Since the ruling vacated Andersen's felony conviction, it theoretically left Andersen free to
resume operations. The damage to the Andersen name was so severe, however, that it has not
returned as a viable business even on a limited scale. There are over 100 civil suits pending
against the firm related to its audits of Enron and other companies. Even before voluntarily
surrendering its right to practice before the SEC, it had many of its state licences revoked. A new
verb, "Enron-ed", was coined by John M. Cunningham, the former Arthur Andersen Director in
the Seattle Office, to describe the demise of Arthur Andersen.
From a high of 28,000 employees in the US and 85,000 worldwide, the firm is now down to
around 200, based primarily in Chicago. Most of their attention is on handling the lawsuits and
presiding over the orderly dissolution of the company.

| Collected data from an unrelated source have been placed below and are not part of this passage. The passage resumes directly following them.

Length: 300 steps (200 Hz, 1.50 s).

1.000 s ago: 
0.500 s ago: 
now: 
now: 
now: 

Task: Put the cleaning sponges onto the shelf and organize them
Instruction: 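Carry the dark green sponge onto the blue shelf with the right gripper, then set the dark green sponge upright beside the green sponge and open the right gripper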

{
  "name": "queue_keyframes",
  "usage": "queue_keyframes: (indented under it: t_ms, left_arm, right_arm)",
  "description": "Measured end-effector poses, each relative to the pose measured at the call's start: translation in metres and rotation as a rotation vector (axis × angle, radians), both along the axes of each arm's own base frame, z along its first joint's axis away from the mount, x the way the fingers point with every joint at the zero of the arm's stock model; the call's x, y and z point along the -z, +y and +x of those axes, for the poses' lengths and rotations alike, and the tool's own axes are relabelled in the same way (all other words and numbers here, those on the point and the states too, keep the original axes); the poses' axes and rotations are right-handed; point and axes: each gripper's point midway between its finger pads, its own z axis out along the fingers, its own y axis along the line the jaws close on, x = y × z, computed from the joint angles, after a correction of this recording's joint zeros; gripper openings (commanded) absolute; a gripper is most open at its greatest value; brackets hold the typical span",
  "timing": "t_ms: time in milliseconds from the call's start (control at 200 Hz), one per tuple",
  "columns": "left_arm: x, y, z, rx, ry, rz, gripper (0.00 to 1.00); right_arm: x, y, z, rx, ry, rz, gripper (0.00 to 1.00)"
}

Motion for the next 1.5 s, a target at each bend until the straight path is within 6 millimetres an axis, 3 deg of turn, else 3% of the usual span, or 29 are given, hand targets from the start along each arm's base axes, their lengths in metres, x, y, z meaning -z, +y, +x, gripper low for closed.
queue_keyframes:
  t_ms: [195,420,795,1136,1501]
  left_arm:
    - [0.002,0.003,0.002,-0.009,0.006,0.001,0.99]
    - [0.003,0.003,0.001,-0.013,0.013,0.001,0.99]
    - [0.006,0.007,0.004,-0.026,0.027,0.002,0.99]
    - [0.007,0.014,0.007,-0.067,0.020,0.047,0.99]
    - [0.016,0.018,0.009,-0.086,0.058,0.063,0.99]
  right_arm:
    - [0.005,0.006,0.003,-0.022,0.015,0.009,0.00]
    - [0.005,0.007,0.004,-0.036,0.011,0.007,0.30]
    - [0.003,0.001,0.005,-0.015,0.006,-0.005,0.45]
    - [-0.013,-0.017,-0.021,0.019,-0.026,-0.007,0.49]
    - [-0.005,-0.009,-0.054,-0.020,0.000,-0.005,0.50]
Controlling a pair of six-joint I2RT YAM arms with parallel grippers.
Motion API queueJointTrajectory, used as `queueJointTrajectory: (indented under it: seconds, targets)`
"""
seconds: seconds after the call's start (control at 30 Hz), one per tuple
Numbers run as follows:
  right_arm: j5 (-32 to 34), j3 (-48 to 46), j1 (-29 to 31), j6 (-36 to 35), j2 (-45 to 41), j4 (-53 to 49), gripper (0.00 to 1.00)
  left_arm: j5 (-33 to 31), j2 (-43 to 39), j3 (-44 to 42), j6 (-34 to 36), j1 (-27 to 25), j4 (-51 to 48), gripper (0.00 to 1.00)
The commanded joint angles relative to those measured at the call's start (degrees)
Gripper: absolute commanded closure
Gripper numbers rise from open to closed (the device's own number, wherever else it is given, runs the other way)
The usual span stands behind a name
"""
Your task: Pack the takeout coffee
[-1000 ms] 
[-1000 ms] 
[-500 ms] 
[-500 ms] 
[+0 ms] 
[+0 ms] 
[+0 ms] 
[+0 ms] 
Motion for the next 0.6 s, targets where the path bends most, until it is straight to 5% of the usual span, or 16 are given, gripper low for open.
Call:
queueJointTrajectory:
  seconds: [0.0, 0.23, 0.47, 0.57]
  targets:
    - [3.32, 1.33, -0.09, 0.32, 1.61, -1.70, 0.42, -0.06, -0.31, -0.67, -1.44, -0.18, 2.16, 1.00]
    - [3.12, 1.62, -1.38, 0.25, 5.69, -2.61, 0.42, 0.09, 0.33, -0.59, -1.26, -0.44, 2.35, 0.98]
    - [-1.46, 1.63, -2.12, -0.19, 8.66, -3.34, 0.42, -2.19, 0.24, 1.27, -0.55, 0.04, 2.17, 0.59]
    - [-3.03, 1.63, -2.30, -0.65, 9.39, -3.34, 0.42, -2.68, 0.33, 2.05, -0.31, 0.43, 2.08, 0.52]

As of 2011, Arthur Andersen LLP has not been formally dissolved nor has it declared
bankruptcy. Ownership of the partnership has been ceded to four limited liability corporations
named Omega Management I through IV. Arthur Andersen LLP operated the Q Center
conference center in St. Charles, Illinois until it was sold to Dolce Hotels and Resorts in 2014.
The Q center is currently used for training, primarily for internal Accenture personnel, and other
large-scale companies.

Migration of partners and local offices to new firms

Many partners formed new companies or were acquired by other consulting firms. Examples
include:

 Accuracy which was founded in 2004 by a team of seven former partners and is
headquartered in Paris.
 Andersen Tax LLC which acquired the rights and changed their name from WTAS in
2014.[15]
 BearingPoint, formerly the US consulting unit spun off by KPMG, which purchased
Andersen business consulting practices in France and Spain
 Huron Consulting Group
 West Monroe Partners which was founded in 2002 by four former consultants, and is
based in Chicago.
 KPMG which absorbed the Computer Forensics division based in Cypress, CA and the
Boise, Kansas City, Philadelphia, Portland, Salt Lake City and Seattle offices, among
others
 Navigant Consulting which absorbed eleven partners in Chicago and Washington D.C.
 Management Solutions
 Perot Systems which absorbed six partners in the East
 Protiviti hired approximately 800 former workers
 SMART Business Advisory and Consulting which absorbed some of the Philadelphia
office
 jcba Limited which was founded by a partner from the aviation practice
 Grant Thornton International which absorbed the North Carolina, South Carolina, and
Tulsa offices.
 True Partners Consulting
 Portions of Andersen Audit practice merged with Deloitte and Ernst & Young.